■ Assignment ■
Go through the listing and return every line with "that" in it.

■ Information ■

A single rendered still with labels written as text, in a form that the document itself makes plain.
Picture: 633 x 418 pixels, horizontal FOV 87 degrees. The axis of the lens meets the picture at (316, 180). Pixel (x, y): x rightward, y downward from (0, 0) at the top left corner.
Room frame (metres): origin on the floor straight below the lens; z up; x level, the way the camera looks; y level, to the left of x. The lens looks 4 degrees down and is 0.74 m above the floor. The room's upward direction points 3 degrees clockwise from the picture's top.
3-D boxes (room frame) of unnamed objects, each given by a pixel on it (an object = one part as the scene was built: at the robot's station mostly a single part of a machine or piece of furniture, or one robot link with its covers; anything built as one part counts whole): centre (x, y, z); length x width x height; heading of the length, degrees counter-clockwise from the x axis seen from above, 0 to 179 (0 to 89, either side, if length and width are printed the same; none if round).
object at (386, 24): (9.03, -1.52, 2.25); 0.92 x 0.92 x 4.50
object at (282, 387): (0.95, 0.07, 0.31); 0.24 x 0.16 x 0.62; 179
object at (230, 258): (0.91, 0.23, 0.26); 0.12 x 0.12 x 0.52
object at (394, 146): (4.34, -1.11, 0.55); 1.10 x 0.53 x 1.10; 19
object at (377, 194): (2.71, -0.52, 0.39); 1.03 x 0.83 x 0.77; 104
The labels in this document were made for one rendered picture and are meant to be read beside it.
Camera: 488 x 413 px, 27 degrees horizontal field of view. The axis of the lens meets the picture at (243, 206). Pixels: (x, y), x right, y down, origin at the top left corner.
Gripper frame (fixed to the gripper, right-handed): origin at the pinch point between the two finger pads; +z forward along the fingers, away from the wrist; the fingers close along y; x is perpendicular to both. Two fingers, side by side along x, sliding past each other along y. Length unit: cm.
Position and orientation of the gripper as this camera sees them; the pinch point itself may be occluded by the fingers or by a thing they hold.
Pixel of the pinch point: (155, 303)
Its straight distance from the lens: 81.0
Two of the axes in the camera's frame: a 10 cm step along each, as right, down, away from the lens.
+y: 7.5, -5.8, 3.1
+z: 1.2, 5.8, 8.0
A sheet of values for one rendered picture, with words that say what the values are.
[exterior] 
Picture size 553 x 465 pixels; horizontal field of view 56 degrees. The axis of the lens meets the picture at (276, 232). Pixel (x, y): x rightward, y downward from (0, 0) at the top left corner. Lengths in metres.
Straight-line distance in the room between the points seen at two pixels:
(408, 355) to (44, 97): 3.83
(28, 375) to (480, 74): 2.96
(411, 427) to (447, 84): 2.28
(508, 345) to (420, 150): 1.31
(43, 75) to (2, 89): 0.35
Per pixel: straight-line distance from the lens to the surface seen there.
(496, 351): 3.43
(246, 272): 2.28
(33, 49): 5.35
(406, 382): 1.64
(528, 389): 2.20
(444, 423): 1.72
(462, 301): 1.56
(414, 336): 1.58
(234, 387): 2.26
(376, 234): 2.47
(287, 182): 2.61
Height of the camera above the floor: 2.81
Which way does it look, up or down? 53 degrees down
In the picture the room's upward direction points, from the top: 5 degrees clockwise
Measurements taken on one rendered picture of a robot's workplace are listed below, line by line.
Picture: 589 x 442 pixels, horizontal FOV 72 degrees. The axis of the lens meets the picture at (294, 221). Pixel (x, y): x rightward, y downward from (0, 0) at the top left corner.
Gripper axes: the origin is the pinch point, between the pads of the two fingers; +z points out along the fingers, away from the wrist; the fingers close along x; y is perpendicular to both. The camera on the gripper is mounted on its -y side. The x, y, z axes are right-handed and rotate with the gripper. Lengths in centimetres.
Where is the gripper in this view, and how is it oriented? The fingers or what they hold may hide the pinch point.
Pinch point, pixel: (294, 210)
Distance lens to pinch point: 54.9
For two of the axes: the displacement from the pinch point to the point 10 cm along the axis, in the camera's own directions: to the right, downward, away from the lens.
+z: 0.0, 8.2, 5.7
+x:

■ Output for this exercise ■
A single rendered still with labels written as text, in a form that the document itself makes plain.
A sheet of values for one rendered picture, with words that say what the values are.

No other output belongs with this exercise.